**Task brief**
Exactly as given, repeat all of the entries.

+++++

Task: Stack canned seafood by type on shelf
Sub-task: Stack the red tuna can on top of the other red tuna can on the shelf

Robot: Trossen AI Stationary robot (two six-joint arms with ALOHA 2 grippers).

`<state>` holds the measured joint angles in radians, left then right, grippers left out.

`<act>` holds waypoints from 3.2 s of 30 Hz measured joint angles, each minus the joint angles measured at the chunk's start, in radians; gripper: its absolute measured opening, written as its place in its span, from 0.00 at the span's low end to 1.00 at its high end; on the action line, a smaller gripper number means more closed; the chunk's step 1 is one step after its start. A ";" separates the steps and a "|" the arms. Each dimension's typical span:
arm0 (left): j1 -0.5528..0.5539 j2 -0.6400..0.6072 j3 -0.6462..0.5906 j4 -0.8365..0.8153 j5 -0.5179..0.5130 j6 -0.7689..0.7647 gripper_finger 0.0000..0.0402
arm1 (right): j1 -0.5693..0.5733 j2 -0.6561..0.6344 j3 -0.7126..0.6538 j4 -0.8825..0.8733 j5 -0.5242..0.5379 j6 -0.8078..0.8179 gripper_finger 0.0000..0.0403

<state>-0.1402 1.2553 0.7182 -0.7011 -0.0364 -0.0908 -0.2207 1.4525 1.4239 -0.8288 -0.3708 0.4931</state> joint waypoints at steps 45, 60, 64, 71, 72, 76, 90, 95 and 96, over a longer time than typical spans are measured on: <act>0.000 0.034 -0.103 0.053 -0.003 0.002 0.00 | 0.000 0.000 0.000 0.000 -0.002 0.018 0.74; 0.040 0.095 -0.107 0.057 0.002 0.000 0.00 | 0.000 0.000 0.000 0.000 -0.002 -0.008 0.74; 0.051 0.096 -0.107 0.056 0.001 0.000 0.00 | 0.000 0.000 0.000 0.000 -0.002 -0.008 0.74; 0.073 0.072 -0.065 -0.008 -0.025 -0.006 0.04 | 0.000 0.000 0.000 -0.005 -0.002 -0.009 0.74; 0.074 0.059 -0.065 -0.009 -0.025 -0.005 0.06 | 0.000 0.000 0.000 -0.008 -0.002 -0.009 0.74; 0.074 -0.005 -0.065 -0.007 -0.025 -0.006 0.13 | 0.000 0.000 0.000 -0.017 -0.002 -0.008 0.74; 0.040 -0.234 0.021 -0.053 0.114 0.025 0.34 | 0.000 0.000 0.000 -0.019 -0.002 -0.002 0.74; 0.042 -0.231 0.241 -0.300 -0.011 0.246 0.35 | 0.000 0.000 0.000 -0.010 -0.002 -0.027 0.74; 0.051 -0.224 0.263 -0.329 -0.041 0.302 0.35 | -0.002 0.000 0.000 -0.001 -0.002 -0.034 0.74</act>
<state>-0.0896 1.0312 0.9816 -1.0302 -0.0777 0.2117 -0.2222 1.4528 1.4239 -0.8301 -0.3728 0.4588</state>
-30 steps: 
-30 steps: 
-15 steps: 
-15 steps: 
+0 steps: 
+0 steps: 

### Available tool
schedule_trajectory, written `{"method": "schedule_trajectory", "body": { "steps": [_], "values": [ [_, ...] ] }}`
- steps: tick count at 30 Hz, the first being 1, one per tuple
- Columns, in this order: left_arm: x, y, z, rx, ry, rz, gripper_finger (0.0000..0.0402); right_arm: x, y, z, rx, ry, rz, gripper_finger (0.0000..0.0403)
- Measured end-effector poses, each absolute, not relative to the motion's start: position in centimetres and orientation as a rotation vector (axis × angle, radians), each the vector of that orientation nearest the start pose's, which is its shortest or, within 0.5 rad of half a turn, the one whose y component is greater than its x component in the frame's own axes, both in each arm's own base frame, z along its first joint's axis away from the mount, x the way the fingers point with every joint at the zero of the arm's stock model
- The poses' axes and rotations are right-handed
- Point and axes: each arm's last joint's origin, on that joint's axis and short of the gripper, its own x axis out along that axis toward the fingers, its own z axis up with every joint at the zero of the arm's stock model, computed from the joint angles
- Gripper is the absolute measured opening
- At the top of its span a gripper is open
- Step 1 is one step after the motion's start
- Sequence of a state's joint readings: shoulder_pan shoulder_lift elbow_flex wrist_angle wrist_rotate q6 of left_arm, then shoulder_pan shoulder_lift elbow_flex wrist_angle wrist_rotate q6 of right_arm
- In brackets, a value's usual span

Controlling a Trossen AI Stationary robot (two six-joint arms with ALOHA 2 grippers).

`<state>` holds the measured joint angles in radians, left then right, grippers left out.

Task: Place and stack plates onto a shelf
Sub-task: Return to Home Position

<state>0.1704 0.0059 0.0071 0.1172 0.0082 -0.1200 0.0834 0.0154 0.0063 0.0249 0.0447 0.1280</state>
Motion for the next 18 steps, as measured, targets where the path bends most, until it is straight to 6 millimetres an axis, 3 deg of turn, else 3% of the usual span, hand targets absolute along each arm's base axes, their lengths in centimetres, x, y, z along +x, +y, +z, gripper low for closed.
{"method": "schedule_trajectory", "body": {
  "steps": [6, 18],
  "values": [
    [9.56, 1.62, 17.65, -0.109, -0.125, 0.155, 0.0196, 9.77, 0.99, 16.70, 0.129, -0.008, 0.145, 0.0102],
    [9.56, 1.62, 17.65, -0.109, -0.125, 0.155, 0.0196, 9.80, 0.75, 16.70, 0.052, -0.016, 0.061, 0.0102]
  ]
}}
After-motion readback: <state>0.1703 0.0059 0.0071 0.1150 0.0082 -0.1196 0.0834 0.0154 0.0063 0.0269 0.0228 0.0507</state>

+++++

**Solution to this problem**
Task: Stack canned seafood by type on shelf
Sub-task: Stack the red tuna can on top of the other red tuna can on the shelf

Robot: Trossen AI Stationary robot (two six-joint arms with ALOHA 2 grippers).

`<state>` holds the measured joint angles in radians, left then right, grippers left out.

`<act>` holds waypoints from 3.2 s of 30 Hz measured joint angles, each minus the joint angles measured at the chunk's start, in radians; gripper: its absolute measured opening, written as its place in its span, from 0.00 at the span's low end to 1.00 at its high end; on the action line, a smaller gripper number means more closed; the chunk's step 1 is one step after its start. A ";" separates the steps and a "|" the arms. Each dimension's typical span:
arm0 (left): j1 -0.5528..0.5539 j2 -0.6400..0.6072 j3 -0.6462..0.5906 j4 -0.8365..0.8153 j5 -0.5179..0.5130 j6 -0.7689..0.7647 gripper_finger 0.0000..0.0402
arm1 (right): j1 -0.5693..0.5733 j2 -0.6561..0.6344 j3 -0.7126..0.6538 j4 -0.8825..0.8733 j5 -0.5242..0.5379 j6 -0.8078..0.8179 gripper_finger 0.0000..0.0403

<state>-0.1402 1.2553 0.7182 -0.7011 -0.0364 -0.0908 -0.2207 1.4525 1.4239 -0.8288 -0.3708 0.4931</state> joint waypoints at steps 45, 60, 64, 71, 72, 76, 90, 95 and 96, over a longer time than typical spans are measured on: <act>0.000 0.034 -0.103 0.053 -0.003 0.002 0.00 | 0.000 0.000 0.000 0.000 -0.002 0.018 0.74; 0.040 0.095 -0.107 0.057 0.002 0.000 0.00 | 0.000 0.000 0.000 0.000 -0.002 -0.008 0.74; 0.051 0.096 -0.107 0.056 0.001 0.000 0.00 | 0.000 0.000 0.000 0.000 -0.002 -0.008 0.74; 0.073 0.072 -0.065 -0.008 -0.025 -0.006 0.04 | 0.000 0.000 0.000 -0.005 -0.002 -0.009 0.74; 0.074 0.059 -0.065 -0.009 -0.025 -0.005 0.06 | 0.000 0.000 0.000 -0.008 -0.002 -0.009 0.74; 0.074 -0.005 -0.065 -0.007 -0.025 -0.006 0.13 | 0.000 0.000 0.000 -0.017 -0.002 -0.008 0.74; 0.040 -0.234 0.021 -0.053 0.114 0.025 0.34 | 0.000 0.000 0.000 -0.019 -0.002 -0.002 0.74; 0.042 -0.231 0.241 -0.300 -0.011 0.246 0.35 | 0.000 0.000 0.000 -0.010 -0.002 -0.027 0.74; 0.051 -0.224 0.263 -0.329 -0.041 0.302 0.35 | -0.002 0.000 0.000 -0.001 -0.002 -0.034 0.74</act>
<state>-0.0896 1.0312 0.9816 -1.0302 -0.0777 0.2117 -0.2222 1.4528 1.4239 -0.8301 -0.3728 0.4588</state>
-30 steps: 
-30 steps: 
-15 steps: 
-15 steps: 
+0 steps: 
+0 steps: 

### Available tool
schedule_trajectory, written `{"method": "schedule_trajectory", "body": { "steps": [_], "values": [ [_, ...] ] }}`
- steps: tick count at 30 Hz, the first being 1, one per tuple
- Columns, in this order: left_arm: x, y, z, rx, ry, rz, gripper_finger (0.0000..0.0402); right_arm: x, y, z, rx, ry, rz, gripper_finger (0.0000..0.0403)
- Measured end-effector poses, each absolute, not relative to the motion's start: position in centimetres and orientation as a rotation vector (axis × angle, radians), each the vector of that orientation nearest the start pose's, which is its shortest or, within 0.5 rad of half a turn, the one whose y component is greater than its x component in the frame's own axes, both in each arm's own base frame, z along its first joint's axis away from the mount, x the way the fingers point with every joint at the zero of the arm's stock model
- The poses' axes and rotations are right-handed
- Point and axes: each arm's last joint's origin, on that joint's axis and short of the gripper, its own x axis out along that axis toward the fingers, its own z axis up with every joint at the zero of the arm's stock model, computed from the joint angles
- Gripper is the absolute measured opening
- At the top of its span a gripper is open
- Step 1 is one step after the motion's start
- Sequence of a state's joint readings: shoulder_pan shoulder_lift elbow_flex wrist_angle wrist_rotate q6 of left_arm, then shoulder_pan shoulder_lift elbow_flex wrist_angle wrist_rotate q6 of right_arm
- In brackets, a value's usual span

Controlling a Trossen AI Stationary robot (two six-joint arms with ALOHA 2 grippers).

`<state>` holds the measured joint angles in radians, left then right, grippers left out.

Task: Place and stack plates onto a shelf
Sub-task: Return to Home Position

<state>0.1704 0.0059 0.0071 0.1172 0.0082 -0.1200 0.0834 0.0154 0.0063 0.0249 0.0447 0.1280</state>
Motion for the next 18 steps, as measured, targets where the path bends most, until it is straight to 6 millimetres an axis, 3 deg of turn, else 3% of the usual span, hand targets absolute along each arm's base axes, their lengths in centimetres, x, y, z along +x, +y, +z, gripper low for closed.
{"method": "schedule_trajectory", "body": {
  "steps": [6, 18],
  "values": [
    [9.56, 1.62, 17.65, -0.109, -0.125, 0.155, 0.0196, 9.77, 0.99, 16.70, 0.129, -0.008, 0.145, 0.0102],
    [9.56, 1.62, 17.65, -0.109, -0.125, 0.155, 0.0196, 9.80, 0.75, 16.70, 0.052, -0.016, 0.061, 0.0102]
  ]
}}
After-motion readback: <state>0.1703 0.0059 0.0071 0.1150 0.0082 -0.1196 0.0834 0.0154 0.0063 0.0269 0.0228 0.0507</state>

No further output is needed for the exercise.